▸ Action item:
Output the data word for word. Begin at its first line and end at the line with "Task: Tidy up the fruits".

▸ Data shown:
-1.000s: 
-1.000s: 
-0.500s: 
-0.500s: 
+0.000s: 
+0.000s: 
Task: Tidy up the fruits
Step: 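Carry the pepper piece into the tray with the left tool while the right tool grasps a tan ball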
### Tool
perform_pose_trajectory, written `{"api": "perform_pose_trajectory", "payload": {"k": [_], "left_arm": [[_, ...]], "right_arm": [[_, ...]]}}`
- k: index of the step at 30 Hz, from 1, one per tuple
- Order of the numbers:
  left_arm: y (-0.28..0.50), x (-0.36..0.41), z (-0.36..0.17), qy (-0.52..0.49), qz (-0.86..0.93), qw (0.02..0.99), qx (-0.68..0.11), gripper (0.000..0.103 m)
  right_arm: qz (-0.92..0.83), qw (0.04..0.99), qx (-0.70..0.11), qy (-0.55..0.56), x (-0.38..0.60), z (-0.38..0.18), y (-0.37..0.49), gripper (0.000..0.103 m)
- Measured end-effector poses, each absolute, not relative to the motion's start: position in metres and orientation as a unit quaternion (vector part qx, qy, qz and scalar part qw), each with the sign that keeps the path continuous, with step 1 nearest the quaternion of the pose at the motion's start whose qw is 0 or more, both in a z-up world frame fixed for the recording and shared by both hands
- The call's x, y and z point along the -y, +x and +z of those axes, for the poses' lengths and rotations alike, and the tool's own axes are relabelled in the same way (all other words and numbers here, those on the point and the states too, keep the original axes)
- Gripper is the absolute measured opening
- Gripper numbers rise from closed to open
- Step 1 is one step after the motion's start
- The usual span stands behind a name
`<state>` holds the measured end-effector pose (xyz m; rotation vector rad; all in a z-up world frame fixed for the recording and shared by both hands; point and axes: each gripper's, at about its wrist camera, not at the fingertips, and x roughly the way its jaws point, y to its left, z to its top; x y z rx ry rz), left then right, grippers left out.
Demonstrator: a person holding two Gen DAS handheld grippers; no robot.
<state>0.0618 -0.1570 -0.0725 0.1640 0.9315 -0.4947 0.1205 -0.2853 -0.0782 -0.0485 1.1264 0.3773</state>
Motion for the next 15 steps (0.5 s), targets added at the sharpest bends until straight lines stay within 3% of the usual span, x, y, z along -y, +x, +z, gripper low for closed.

▸ Answer box:
-1.000s: 
-1.000s: 
-0.500s: 
-0.500s: 
+0.000s: 
+0.000s: 
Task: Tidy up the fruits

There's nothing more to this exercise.